#### [Exercise]
A word-for-word retyping of the listing below is required, with the pictures dropped.

*** Opening Collected data ***

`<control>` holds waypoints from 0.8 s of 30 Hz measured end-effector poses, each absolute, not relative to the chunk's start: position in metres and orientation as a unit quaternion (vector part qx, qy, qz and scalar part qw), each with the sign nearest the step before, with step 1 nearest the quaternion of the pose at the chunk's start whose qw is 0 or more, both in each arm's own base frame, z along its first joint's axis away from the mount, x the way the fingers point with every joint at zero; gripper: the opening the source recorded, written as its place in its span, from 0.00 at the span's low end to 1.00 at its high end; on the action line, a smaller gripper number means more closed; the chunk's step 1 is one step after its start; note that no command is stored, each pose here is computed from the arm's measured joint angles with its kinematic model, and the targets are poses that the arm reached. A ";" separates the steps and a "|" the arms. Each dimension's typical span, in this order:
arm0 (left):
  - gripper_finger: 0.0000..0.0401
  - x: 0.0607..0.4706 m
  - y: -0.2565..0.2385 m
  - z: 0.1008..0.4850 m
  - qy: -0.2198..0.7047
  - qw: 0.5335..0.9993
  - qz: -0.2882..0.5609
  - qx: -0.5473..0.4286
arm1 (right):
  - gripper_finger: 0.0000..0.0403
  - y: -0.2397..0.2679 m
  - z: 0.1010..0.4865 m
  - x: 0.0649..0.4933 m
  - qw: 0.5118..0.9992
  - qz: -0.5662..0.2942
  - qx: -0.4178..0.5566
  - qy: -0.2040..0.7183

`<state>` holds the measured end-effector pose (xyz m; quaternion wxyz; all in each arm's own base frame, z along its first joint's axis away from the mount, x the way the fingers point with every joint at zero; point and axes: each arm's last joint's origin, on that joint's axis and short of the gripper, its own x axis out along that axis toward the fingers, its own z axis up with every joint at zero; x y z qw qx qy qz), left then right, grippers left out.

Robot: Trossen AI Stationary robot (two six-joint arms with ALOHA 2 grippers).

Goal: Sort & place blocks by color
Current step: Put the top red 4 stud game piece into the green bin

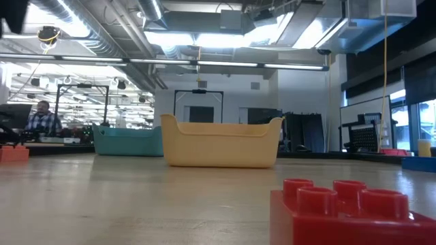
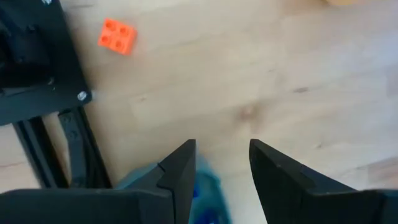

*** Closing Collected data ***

#### [Task solution]
`<control>` holds waypoints from 0.8 s of 30 Hz measured end-effector poses, each absolute, not relative to the chunk's start: position in metres and orientation as a unit quaternion (vector part qx, qy, qz and scalar part qw), each with the sign nearest the step before, with step 1 nearest the quaternion of the pose at the chunk's start whose qw is 0 or more, both in each arm's own base frame, z along its first joint's axis away from the mount, x the way the fingers point with every joint at zero; gripper: the opening the source recorded, written as its place in its span, from 0.00 at the span's low end to 1.00 at its high end; on the action line, a smaller gripper number means more closed; the chunk's step 1 is one step after its start; note that no command is stored, each pose here is computed from the arm's measured joint angles with its kinematic model, and the targets are poses that the arm reached. A ";" separates the steps and a "|" the arms. Each dimension's typical span, in this order:
arm0 (left):
  - gripper_finger: 0.0000..0.0401
  - x: 0.0607..0.4706 m
  - y: -0.2565..0.2385 m
  - z: 0.1008..0.4850 m
  - qy: -0.2198..0.7047
  - qw: 0.5335..0.9993
  - qz: -0.2882..0.5609
  - qx: -0.5473..0.4286
arm1 (right):
  - gripper_finger: 0.0000..0.0403
  - y: -0.2397..0.2679 m
  - z: 0.1010..0.4865 m
  - x: 0.0649..0.4933 m
  - qw: 0.5118..0.9992
  - qz: -0.5662..0.2942
  - qx: -0.4178..0.5566
  - qy: -0.2040..0.7183

`<state>` holds the measured end-effector pose (xyz m; quaternion wxyz; all in each arm's own base frame, z along its first joint's axis away from the mount, x the way the fingers point with every joint at zero; point and axes: each arm's last joint's origin, on that joint's axis and short of the gripper, its own x axis out along that axis toward the fingers, its own z axis up with every joint at zero; x y z qw qx qy qz), left then right, grippers left out.

Robot: Trossen AI Stationary robot (two six-joint arms with ALOHA 2 grippers).

Goal: Sort & place blocks by color
Current step: Put the top red 4 stud game piece into the green bin

This is the complete answer to the exercise.